What would you do to get the T out of its financial mess?

Westie's somewhat right in terms of I-90 to the airport. But I would've wanted that to be a triple bore tunnel carrying rail to the airport. I would've easily sacrificed the CAT for that.

Refresh my memory: did the original Turnpike extension bridge over to the airport or stop somewhere in Boston?

The reason why I say tearing the Central Artery down without the Big Dig was not an option is because of the context of it being a major 2-digit Interstate - it's an entirely different animal than the Overpasses that are coming down, or even Interstate Spurs - it's not something you can just casually axe and forget about.
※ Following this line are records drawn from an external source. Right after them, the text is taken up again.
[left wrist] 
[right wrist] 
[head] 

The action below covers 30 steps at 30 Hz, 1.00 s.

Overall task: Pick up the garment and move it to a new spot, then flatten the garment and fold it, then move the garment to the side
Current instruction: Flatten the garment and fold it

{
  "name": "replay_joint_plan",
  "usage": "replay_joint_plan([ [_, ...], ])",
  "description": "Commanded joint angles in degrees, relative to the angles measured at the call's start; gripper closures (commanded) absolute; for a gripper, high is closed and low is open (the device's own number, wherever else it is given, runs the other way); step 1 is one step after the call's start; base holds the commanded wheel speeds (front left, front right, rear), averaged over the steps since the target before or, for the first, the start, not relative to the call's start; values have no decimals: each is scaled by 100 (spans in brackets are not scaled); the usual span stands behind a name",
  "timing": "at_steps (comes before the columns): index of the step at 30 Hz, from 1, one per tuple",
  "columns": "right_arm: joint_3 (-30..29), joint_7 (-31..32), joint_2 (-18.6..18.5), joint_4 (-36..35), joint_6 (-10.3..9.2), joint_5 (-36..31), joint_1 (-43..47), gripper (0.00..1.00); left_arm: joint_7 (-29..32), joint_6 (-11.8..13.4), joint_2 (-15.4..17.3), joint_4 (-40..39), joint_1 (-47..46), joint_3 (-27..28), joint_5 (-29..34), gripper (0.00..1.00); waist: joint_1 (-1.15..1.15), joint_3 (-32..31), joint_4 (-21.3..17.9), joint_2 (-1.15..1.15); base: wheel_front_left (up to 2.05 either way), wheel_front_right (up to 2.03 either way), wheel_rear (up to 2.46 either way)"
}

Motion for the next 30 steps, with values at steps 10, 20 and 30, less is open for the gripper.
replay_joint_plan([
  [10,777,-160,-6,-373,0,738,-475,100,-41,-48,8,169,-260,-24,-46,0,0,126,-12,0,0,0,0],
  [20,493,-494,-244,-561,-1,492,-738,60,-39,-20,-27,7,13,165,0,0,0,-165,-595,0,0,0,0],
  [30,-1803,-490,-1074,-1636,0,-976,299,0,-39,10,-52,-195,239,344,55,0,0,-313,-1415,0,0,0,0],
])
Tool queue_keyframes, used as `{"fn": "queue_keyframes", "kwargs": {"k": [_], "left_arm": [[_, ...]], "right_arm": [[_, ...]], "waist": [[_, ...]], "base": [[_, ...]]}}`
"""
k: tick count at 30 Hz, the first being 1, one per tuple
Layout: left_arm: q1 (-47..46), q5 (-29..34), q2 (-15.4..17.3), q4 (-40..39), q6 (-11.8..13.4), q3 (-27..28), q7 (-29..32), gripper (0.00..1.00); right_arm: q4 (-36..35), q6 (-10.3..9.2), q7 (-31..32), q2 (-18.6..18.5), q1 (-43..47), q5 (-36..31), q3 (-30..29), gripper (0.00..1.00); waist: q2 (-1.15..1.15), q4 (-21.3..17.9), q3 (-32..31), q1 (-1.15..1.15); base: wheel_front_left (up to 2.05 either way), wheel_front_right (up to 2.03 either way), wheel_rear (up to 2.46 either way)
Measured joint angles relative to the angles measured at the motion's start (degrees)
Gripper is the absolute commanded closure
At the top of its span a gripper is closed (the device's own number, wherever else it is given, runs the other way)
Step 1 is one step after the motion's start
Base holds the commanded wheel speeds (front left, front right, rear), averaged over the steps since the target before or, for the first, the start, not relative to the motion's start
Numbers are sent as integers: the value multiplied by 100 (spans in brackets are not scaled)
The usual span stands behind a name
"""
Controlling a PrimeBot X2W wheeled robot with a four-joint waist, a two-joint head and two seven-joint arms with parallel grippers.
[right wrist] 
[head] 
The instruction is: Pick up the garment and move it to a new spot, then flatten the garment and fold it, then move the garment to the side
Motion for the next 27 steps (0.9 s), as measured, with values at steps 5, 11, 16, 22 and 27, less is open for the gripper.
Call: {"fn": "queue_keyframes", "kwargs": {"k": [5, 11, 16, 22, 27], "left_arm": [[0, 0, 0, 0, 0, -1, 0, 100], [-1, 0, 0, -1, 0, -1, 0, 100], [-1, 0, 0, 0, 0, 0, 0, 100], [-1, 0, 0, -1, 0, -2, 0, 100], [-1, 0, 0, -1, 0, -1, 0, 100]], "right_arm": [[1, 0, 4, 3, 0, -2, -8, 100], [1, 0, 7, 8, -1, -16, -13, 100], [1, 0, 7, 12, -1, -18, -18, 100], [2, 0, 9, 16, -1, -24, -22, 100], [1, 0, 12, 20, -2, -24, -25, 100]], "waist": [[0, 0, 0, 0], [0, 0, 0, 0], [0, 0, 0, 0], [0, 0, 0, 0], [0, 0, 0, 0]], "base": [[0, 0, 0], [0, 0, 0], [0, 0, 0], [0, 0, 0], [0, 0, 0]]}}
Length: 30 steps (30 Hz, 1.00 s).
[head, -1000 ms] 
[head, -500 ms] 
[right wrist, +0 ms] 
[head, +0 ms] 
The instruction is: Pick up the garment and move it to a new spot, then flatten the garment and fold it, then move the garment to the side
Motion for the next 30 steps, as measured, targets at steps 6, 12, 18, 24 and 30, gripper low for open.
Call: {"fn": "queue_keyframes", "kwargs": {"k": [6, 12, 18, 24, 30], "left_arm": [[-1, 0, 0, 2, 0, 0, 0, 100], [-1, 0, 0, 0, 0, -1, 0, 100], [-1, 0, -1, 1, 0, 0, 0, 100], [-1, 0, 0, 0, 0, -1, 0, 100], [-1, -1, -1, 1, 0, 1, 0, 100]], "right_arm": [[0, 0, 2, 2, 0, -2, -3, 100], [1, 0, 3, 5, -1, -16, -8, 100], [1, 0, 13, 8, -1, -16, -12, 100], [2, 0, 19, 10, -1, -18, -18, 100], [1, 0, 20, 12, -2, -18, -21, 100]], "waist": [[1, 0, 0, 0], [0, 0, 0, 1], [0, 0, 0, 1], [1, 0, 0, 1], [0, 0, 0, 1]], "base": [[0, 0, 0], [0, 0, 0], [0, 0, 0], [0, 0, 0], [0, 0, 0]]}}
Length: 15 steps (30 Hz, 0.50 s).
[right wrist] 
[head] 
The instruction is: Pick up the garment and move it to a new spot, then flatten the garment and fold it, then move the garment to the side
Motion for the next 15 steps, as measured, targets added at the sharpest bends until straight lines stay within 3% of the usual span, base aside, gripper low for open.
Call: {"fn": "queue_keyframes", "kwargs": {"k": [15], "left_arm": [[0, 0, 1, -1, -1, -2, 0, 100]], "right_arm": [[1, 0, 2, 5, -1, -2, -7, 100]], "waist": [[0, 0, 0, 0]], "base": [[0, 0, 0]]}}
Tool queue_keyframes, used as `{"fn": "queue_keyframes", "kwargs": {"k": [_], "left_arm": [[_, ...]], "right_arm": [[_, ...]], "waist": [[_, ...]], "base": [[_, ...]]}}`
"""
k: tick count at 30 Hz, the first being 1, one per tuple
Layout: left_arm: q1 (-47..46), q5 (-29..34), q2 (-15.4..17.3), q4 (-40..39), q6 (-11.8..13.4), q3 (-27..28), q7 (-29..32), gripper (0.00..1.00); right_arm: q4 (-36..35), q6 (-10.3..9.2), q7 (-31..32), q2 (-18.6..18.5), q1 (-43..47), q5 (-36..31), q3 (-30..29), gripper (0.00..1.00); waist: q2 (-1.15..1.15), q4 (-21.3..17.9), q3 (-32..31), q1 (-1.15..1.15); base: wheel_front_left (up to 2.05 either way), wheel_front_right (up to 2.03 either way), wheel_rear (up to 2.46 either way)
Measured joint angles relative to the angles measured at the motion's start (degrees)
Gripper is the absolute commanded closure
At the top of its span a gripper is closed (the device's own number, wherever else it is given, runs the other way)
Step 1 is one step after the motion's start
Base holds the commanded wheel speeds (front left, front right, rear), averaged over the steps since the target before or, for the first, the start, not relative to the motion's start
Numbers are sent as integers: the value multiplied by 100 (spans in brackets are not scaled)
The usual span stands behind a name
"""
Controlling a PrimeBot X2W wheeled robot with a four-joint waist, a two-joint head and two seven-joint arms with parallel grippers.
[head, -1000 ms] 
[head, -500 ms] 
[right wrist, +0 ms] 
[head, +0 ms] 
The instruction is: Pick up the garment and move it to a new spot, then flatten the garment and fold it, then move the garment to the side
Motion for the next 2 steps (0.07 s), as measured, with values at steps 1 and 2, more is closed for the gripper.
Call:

I disagree with whighlander in as much as he predicts a doomsday scenario, but the circumstances that would lead to such a thing anyway are impossible.

In the case of funneling rail to the airport in a tunnel, if the choice is between that OR extending the Pike, it's a lot more achievable than 'rail plus eliminating the end of the Pike.'

But then you cycle back to whether rail to the airport is a better value proposition than the rail link - you probably only have enough capital to do one.
 
The original TX tied in, quite poorly, to the central artery, and often forced airport-bound drivers onto city streets for a few blocks to reach the Sumner Tunnel. So I do agree with Westie about the improvements made by the TWT. Just that it should have been built with transit. I think Dukakis advocated this but somehow lost the fight.
 
The original TX tied in, quite poorly, to the central artery, and often forced airport-bound drivers onto city streets for a few blocks to reach the Sumner Tunnel. So I do agree with Westie about the improvements made by the TWT. Just that it should have been built with transit. I think Dukakis advocated this but somehow lost the fight.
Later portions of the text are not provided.